Task description ::
Once the line with "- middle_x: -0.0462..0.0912" is found in the entries below, print it and each following line exactly, stopping after the line with "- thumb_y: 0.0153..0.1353"; print nothing else.

Records supplied ::
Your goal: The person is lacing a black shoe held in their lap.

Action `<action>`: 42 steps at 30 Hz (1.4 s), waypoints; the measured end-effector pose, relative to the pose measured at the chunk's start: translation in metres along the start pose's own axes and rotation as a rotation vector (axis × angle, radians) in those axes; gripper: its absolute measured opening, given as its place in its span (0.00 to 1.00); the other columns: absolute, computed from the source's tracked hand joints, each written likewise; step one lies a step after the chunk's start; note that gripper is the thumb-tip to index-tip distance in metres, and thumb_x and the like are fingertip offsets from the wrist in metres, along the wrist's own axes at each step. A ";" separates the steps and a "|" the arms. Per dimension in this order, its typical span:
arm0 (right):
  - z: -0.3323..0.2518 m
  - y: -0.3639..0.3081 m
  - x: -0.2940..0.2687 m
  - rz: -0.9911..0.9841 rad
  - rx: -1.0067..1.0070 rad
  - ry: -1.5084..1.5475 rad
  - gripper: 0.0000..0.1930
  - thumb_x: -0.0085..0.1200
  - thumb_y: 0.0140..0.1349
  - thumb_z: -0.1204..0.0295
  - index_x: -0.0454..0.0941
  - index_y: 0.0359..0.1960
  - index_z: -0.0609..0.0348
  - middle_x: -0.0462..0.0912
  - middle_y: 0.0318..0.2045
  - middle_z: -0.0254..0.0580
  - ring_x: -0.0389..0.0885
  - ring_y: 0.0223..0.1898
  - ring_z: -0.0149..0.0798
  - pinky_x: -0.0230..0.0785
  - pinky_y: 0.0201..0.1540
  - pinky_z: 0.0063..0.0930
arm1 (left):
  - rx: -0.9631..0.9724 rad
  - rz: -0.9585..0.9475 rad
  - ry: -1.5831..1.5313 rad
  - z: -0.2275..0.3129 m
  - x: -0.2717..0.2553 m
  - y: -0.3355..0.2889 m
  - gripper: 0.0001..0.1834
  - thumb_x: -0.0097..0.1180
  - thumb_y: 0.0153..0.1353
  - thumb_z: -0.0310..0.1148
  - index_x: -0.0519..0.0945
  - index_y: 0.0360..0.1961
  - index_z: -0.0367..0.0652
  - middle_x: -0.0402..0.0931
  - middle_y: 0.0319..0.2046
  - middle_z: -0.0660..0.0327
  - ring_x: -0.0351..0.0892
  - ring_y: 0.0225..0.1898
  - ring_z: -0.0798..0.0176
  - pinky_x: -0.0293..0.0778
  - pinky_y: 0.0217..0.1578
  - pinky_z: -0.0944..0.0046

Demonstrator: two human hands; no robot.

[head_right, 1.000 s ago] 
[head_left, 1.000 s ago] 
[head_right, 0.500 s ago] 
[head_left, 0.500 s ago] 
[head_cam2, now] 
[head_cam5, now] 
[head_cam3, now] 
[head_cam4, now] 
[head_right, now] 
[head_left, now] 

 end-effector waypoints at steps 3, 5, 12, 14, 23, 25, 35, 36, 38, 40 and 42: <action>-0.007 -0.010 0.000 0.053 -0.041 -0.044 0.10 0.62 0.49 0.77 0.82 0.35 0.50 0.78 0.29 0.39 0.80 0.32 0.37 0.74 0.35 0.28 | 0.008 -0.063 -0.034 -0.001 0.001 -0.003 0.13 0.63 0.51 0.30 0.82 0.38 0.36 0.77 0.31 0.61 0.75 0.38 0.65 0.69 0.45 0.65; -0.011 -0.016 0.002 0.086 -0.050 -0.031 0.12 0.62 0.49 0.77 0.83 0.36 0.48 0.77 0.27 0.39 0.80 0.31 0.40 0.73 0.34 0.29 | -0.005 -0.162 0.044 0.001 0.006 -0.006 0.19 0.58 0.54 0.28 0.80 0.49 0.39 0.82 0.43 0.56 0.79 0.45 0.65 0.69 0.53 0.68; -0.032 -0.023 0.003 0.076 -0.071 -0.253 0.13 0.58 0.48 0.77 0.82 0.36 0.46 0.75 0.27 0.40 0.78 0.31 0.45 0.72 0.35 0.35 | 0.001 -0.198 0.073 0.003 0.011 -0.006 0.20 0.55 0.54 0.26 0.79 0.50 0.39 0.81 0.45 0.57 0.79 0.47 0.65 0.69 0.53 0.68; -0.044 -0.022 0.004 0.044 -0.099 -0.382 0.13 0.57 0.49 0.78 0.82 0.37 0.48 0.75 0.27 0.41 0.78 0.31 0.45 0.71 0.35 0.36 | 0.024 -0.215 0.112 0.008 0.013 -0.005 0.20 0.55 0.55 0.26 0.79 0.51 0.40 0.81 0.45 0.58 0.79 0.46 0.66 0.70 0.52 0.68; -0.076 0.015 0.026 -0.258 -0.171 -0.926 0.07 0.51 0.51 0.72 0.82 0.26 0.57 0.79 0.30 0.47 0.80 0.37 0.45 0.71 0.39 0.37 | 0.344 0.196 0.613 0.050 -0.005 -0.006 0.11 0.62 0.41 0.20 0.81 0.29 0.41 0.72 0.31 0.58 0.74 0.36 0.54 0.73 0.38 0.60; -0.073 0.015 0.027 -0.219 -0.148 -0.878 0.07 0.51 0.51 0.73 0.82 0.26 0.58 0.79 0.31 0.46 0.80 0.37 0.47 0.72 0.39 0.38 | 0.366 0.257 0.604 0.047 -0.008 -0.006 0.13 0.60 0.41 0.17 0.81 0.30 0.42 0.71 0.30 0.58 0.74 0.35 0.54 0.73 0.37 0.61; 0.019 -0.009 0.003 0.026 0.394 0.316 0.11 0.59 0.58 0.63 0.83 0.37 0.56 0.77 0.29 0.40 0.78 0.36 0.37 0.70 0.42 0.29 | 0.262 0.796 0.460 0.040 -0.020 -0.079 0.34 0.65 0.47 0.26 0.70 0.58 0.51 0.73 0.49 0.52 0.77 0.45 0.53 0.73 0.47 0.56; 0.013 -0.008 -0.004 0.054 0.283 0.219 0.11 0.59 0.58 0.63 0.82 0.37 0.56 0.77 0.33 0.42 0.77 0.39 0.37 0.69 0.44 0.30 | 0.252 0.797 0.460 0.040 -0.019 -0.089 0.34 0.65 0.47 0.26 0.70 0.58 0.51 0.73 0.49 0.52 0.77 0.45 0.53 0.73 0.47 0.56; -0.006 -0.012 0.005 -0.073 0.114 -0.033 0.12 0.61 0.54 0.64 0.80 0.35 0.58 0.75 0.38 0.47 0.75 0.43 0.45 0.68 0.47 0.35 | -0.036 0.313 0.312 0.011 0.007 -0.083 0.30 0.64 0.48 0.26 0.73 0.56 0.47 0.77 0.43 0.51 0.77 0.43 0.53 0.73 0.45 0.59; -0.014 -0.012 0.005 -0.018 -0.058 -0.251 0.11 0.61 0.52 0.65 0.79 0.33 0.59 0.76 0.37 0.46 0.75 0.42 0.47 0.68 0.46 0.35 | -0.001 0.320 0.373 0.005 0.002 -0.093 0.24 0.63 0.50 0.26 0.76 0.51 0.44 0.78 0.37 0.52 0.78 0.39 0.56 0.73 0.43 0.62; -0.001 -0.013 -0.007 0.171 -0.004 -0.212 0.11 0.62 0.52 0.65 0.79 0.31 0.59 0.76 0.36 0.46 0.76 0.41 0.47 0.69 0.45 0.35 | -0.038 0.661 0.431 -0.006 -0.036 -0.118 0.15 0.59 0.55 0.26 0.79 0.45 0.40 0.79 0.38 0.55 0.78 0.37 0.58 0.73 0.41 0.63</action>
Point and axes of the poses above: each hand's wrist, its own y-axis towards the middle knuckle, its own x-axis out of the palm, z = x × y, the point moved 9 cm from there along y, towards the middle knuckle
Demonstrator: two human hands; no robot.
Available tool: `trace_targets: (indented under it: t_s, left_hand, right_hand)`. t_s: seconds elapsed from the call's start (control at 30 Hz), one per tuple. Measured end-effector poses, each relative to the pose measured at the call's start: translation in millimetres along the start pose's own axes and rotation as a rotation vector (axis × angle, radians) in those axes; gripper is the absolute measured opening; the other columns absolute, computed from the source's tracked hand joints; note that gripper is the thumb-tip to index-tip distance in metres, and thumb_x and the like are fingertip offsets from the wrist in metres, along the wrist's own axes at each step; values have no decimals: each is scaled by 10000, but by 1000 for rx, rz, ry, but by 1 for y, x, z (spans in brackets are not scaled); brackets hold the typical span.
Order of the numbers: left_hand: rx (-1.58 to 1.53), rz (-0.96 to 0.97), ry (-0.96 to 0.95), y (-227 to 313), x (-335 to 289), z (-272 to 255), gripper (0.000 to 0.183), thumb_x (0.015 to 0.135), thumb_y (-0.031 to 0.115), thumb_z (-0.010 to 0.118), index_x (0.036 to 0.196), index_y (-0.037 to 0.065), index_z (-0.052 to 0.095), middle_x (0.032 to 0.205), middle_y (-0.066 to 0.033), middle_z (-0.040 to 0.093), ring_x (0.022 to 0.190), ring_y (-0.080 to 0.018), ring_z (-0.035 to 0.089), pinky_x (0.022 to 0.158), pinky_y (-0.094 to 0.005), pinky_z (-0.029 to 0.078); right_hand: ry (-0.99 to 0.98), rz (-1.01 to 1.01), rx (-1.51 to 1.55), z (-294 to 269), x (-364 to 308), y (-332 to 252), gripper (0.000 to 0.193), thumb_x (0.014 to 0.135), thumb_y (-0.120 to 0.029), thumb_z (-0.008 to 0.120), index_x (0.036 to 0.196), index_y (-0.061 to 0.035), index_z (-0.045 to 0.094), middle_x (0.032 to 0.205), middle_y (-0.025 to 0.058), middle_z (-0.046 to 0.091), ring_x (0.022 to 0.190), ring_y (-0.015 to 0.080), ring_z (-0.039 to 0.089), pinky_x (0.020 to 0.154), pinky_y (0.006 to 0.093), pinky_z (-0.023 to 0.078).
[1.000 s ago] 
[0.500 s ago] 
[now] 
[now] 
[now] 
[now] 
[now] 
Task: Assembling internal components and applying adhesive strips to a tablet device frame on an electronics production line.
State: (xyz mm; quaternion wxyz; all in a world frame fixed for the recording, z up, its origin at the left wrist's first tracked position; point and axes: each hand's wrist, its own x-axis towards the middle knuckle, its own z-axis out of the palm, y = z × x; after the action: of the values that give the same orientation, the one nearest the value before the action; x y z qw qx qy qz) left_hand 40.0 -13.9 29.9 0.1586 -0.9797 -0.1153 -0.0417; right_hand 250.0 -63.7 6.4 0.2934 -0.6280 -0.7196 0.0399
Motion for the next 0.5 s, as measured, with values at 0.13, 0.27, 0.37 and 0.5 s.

Answer for the task ::
  - middle_x: -0.0462..0.0912
  - middle_y: 0.0318..0.2045
  - middle_z: -0.0254..0.0580
  - ring_x: -0.0389..0.0885
  - ring_y: 0.0223..0.1898
  - ring_z: -0.0149..0.0798
  - pinky_x: -0.0230..0.0785
  - pinky_y: 0.0201..0.1540
  - pinky_z: 0.0063..0.0930
arm1 (left):
  - rx: -0.9631..0.9724 rad
  - rz: -0.9585..0.9475 rad
  - ry: -1.5831..1.5313 rad
  - z: -0.2275..0.3129 m
  - x: -0.2717..0.2553 m
  - y: -0.3355..0.2889 m
  - gripper: 0.0001..0.1834
  - thumb_x: -0.0097..0.1180
  - thumb_y: 0.0153..0.1353

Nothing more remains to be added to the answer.